TASK ITEM: The lines to return are those below that contain the word "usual".

══════════

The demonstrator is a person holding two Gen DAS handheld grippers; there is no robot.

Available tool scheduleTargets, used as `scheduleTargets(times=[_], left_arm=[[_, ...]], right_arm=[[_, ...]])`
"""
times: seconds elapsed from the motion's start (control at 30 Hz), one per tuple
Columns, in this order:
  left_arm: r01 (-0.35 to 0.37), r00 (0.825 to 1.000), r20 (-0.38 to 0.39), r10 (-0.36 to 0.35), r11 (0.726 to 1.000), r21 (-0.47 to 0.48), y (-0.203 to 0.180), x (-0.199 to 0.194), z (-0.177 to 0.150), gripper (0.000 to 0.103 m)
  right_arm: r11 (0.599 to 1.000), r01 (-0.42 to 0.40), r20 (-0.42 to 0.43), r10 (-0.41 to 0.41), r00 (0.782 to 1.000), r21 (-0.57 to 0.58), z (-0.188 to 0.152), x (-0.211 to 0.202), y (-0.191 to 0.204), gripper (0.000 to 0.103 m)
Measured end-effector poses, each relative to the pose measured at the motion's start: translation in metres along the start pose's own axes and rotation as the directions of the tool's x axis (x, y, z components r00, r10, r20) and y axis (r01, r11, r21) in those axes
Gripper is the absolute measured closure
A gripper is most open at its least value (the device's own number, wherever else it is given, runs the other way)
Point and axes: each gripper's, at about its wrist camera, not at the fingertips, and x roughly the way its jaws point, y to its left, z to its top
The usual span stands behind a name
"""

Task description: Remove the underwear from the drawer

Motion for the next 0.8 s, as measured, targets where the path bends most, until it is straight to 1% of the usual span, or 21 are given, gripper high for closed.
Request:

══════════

TASK OUTPUT:
The usual span stands behind a name
Motion for the next 0.8 s, as measured, targets where the path bends most, until it is straight to 1% of the usual span, or 21 are given, gripper high for closed.

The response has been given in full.